This course uses a basic philosophy of a guided discovery approach with an emphasis on theory and requires higher level thinking skills such as analysis. The content and application of the course goes beyond the basic geometry course to develop knowledge of the fundamental structure of mathematics and logical thinking.
Building on their work with linear, quadratic, and exponential functions, students extend their repertoire of functions to include logarithmic, polynomial, rational, and radical functions in the Algebra 2 course. This course includes standards from the conceptual categories of Number and Quantity, Algebra, Functions, Geometry, and Statistics and Probability. Students work closely with the expressions that define the functions, competently manipulate algebraic expressions, and continue to expand and hone their abilities to model situations and to solve equations, including solving quadratic equations over the set of complex numbers and solving exponential equations using the properties of logarithms.

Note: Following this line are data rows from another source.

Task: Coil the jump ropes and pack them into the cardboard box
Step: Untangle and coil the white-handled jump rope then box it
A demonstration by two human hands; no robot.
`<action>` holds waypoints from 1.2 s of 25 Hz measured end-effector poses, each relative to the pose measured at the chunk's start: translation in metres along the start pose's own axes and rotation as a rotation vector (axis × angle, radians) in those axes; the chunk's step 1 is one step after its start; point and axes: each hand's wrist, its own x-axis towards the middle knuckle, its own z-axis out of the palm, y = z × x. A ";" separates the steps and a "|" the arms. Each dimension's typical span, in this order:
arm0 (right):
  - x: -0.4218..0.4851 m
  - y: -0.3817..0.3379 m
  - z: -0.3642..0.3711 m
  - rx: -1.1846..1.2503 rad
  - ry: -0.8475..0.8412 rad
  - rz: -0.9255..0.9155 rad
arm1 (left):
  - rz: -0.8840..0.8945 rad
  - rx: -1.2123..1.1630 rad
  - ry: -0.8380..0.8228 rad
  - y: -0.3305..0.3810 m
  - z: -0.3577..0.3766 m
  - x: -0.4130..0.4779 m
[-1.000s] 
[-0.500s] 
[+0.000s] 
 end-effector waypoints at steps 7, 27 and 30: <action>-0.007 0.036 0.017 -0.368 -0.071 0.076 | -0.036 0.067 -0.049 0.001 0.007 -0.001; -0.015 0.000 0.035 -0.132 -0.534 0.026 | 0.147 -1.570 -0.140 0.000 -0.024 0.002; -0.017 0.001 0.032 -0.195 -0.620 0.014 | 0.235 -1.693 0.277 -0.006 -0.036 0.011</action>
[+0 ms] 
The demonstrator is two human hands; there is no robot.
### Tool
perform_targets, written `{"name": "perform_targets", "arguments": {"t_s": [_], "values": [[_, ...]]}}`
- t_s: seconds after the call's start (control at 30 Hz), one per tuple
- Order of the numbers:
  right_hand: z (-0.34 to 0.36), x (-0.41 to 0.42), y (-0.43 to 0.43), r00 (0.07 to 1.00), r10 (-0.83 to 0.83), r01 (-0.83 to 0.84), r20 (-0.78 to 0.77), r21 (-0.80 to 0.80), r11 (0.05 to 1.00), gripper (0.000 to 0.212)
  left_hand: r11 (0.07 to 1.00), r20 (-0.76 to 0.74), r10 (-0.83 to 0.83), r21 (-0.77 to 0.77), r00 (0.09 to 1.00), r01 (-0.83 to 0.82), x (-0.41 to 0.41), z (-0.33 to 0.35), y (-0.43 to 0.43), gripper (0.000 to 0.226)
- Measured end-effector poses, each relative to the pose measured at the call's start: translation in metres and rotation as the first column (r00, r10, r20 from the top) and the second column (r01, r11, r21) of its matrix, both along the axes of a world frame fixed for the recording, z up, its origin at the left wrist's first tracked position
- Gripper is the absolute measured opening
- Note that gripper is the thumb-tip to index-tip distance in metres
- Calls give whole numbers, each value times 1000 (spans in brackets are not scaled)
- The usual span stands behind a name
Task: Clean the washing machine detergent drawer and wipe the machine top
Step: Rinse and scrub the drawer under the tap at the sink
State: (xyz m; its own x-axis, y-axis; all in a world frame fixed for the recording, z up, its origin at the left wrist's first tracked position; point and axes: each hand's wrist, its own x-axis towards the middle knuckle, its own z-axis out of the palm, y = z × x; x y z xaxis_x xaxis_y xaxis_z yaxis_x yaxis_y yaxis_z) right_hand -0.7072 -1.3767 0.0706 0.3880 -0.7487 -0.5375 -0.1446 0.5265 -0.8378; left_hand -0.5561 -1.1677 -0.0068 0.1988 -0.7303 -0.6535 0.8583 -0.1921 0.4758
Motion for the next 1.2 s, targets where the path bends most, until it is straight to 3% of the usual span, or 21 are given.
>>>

Precalculus Honors or Introduction to Data Science
Precalculus combines the trigonometric, geometric, and algebraic techniques needed to prepare students for the study of calculus, and strengthens students’ conceptual understanding of problems and mathematical reasoning in solving problems. Facility with these topics is especially important for students intending to study calculus, physics, and other sciences, and/or engineering in college. Because the standards for this course are (+) standards, students selecting Precalculus should have met the college and career ready standards.
Introduction to Data Science
Data are everywhere, and this curriculum will help prepare students to live in a world of data. The curriculum focuses on practical applications of data analysis to give students concrete and applicable skills. Instead of using small, tailored, curated data sets as in a traditional statistics curriculum, this curriculum engages students with a wider world of data that fall into the "Big Data" paradigm and are relevant to students' lives. In contrast to the traditional formula-based approach, in IDS, statistical inference is taught algorithmically, using modern randomization and simulation techniques. Students will learn to find and communicate meaning in data, and to think critically about arguments based on data.
AP Calculus or AP Statistics
The AP Calculus courses, created by the College Board in collaboration with college faculty, are designed to develop mathematical knowledge conceptually; guiding students to connect topics and representations throughout each course and to apply strategies and techniques to accurately solve diverse types of problems. The curriculum for AP Calculus AB is equivalent to that of a first semester college calculus course devoted to topics in differential and integral calculus, including limits, derivatives, integrals and the Fundamental Theorem of Calculus.
The purpose of the AP course in statistics is to introduce students to the major concepts and tools for collecting, analyzing and drawing conclusions from data. Students are exposed to four broad conceptual themes: 1) Exploring data – describing patterns and departures from patterns; 2) Sampling and Experimentation – planning and conducting a study; 3) Anticipating Patterns – exploring random phenomena using probability and simulation; and 4) Statistical Inference – estimating population parameters and testing hypotheses.